S602 still image quality
Has anyone had any problems with washed out images from the 602. The few pics I have taken are definately lacking in strong colour, needing lots of editing using Photoshop before prints look like the originals. Are there settings I should change?
Yes I should read the book but it's too heavy going and I find people are more knowledgeable than manuals!

Thanks in advance

voxmagna Sep 16, 2002 6:12 PM

S602 washed out pics
Funny you should post on this. I've just got my 602. My feeling is pics are slightly 'lifted' luminance wise. First check your monitor calibration. I still think it's the 602 because I've tried the auto level mode in 3 editors and they all darken and increase contrast slightly. here's some ideas. When the 602 is used in auto mode it uses multi mode metering. which the manual says 'assesses the scene and selects correct exposure' - I can't believe it's that clever!. Now for point and shoot it might always be better to err on the over rather than under expose. I estimate my pics are 1/2 to a stop over exposed. That seems like sensitivity I'd like to use. In auto mode you are constrained to Fuji settings which always get you a picture. However, I'm beginning to wonder if 'P' mode is better. You can select alternative film speeds, choose spot metering and exposure compensation. I've got some TV camera greyscales around somewhere so will try testing later. Any comments from more experienced 602 users please?
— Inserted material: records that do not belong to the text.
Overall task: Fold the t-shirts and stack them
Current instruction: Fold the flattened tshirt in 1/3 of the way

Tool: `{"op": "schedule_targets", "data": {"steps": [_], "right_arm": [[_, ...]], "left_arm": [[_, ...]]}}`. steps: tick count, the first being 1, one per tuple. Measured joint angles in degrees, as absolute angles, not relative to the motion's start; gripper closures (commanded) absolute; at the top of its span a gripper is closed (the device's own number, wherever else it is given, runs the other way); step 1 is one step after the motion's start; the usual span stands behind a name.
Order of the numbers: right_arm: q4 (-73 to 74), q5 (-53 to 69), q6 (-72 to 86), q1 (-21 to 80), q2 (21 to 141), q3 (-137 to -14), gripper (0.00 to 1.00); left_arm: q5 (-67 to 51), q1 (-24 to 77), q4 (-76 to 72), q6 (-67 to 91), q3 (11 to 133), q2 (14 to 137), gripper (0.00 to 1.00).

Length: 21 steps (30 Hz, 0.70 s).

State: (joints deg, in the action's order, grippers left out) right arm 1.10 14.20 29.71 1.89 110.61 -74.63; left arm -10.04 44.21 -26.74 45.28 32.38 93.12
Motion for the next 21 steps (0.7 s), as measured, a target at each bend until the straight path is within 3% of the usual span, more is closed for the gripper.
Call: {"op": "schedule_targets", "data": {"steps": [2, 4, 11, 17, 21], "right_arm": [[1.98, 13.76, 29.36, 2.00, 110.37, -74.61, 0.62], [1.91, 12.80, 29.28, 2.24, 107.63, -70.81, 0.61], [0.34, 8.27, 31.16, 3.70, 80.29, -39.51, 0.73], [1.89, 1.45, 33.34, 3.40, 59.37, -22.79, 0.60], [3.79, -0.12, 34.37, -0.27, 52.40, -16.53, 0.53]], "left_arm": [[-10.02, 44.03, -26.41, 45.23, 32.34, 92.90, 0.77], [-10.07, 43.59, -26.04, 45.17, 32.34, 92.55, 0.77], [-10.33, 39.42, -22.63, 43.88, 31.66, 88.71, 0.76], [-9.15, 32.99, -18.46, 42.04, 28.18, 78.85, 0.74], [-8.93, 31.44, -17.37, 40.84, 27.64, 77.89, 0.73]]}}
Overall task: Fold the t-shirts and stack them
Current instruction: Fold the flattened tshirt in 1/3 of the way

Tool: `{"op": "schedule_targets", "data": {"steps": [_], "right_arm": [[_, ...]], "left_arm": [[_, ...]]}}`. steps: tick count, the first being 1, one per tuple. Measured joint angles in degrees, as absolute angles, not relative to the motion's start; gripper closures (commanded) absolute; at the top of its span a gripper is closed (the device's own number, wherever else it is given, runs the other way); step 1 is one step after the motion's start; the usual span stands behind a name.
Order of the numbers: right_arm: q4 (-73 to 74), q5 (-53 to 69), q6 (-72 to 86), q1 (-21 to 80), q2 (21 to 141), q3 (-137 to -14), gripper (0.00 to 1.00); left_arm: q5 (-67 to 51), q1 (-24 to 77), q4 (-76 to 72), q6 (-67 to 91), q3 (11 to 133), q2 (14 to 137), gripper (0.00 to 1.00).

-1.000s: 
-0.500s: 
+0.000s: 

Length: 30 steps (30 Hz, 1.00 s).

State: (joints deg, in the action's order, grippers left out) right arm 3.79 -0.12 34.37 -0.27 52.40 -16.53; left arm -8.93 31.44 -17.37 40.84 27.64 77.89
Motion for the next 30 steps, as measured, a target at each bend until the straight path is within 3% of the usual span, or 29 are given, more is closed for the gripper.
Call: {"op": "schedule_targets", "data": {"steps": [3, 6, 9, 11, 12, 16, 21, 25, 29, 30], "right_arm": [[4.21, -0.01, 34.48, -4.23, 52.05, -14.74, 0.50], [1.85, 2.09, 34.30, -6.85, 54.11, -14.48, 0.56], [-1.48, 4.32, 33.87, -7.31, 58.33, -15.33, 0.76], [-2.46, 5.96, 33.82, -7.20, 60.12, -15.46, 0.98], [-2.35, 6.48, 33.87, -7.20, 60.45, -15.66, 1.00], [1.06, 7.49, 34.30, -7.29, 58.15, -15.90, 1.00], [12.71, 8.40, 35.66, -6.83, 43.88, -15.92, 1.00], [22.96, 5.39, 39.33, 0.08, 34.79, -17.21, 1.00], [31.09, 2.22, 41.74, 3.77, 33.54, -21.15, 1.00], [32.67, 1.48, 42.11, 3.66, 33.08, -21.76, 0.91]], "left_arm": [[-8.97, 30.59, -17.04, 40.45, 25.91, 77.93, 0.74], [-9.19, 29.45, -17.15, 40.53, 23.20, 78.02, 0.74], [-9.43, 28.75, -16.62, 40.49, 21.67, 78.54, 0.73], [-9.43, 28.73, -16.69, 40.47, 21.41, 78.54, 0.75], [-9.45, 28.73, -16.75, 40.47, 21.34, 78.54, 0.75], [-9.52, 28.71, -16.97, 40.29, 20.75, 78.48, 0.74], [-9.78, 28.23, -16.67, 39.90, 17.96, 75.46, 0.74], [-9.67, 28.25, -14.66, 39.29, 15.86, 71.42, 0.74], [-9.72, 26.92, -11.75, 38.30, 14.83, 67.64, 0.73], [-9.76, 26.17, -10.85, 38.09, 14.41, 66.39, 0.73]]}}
voxmagna Sep 16, 2002 6:29 PM

S602 washed out pics-Continued
Hi, since my last post I,ve checked out RGB levels on a dozen pics. Can't find zero in any low light shadow, i'e the pics are lifted in luminance . After auto correct, darkest shadows are adjusted to near zero. Perhaps Fuji were setting the 602's output for NTSC screens! I'll play with the exposure metering in 'P' mode.
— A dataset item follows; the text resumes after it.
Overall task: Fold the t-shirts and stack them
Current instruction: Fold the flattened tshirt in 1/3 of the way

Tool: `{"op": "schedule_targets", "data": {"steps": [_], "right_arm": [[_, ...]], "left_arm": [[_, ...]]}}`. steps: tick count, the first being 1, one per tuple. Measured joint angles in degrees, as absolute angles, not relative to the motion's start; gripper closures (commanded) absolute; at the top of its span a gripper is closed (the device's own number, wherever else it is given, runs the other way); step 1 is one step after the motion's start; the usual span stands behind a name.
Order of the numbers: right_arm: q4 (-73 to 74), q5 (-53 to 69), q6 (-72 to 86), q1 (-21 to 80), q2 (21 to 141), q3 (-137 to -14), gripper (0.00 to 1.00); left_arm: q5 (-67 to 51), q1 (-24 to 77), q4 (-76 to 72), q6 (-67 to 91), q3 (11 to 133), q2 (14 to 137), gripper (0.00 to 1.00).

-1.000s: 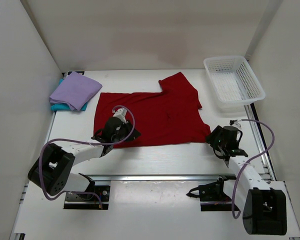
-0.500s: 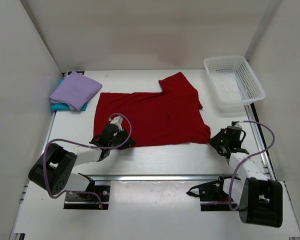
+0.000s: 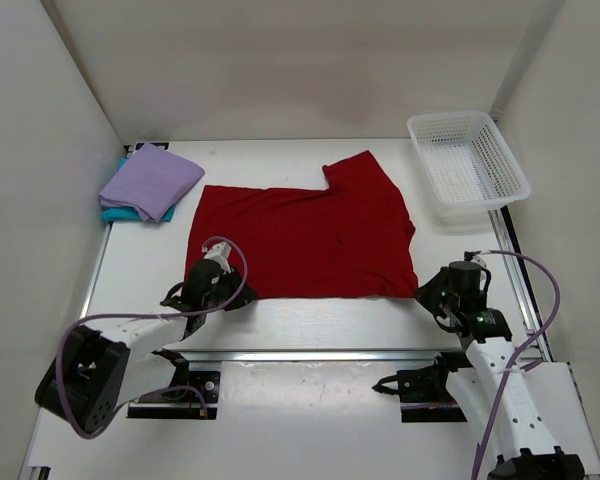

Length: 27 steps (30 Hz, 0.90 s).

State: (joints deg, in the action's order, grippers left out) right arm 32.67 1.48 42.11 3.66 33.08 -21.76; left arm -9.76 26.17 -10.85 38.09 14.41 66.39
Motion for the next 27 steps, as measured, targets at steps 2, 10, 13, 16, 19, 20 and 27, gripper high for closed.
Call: {"op": "schedule_targets", "data": {"steps": [2, 10, 13, 16, 19, 20, 27], "right_arm": [[35.03, 0.71, 42.87, 3.11, 32.10, -22.41, 0.65], [34.89, 5.10, 38.87, -1.06, 34.48, -24.88, 0.83], [29.54, 4.93, 37.95, 8.75, 42.76, -26.22, 1.00], [22.96, 5.45, 36.40, 18.83, 55.68, -29.50, 1.00], [16.36, 6.26, 34.61, 21.80, 68.42, -32.91, 1.00], [14.09, 6.37, 34.24, 22.02, 71.75, -33.58, 0.99], [2.13, 6.85, 34.83, 23.05, 75.79, -27.70, 1.00]], "left_arm": [[-9.85, 25.02, -9.23, 37.80, 13.41, 63.57, 0.72], [-9.52, 24.99, -2.09, 36.23, 15.18, 55.86, 0.72], [-8.75, 27.14, -1.39, 35.97, 18.94, 58.76, 0.72], [-7.70, 30.68, -2.13, 35.77, 23.83, 65.28, 0.73], [-7.68, 32.80, -3.25, 35.46, 27.20, 72.12, 0.74], [-7.81, 33.06, -3.60, 35.35, 27.57, 74.02, 0.74], [-7.49, 32.36, -3.49, 34.89, 23.94, 75.16, 0.72]]}}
Digimonster Sep 17, 2002 2:34 AM

Glad to hear I am not alone in this. I might take time out today to 'play' with the camera more. I did realise today that my pictures so far have been of part landscape part sky scenes. I am going to try a more varied range of subject matter to see if things change, then perhaps I will go through your suggestions re landscape shots.

Thanks so far!


voxmagna Sep 17, 2002 3:58 AM

Hi, I think getting reference monitor brightness/contrast/gamma and ambient room lighting is V.important. However, I have also found photo editors give different results. Exploring the cam off auto mode is a good start. I am trying to put together some electronically generated slides which I can shoot and compare side by side on the same monitor. I always keep both the cam originals and edited files. This area of photometry/colorimetry is very tricky. A picture which looks great on screen may need different compensation for hard copy print. And who knows what a Walmart Fuji minilab laser printer does - without feeding it both cam and electronically generated ref. pics. I guess this is no different to film stock/print issues, but at least we now have more control!
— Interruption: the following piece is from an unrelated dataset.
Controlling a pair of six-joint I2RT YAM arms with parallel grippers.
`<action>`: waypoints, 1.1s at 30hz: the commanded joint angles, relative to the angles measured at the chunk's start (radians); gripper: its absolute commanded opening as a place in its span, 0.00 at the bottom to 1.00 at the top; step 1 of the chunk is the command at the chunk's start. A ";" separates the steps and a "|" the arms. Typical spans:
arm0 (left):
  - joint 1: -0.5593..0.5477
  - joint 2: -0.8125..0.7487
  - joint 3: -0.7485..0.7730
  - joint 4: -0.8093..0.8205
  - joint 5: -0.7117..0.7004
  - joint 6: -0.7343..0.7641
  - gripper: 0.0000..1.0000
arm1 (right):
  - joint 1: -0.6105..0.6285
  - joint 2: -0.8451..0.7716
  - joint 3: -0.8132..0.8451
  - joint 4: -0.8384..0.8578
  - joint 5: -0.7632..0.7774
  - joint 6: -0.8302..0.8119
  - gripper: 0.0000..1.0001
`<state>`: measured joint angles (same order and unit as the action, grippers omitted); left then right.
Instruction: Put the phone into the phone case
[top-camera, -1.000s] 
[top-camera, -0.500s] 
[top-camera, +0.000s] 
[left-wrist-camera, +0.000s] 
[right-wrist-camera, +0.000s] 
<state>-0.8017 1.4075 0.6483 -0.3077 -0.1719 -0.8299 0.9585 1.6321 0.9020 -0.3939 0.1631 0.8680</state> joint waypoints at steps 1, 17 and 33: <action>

Digimonster Sep 17, 2002 9:43 AM

Much improvement today!
Adjusted monitor settings using Adobe Gamma Calibration. Isn't it amazing what we consider to be a calibrated monitor! Mine was way out and it is generally better now.
Took some macro shots today with a great deal of success. I'm beginning to believe this as good as my EOS!
Re-checking my landscape shots and even they are better now!

voxmagna Sep 20, 2002 5:36 PM

Digimon - glad to see you've sorted it, this is just the beginning, wait until you start making hard copy prints! Colorimetry/photometry is a moveable feast, what appears ok on one monitor might not be right for say a print process or lcd projector. You can tweak most things, but keeping copies of the cam files unprocessed gives you a return path. I find the histogram outputs of some editors useful for brightness/contrast as they use the actual numerical values of pixels and are output device independent.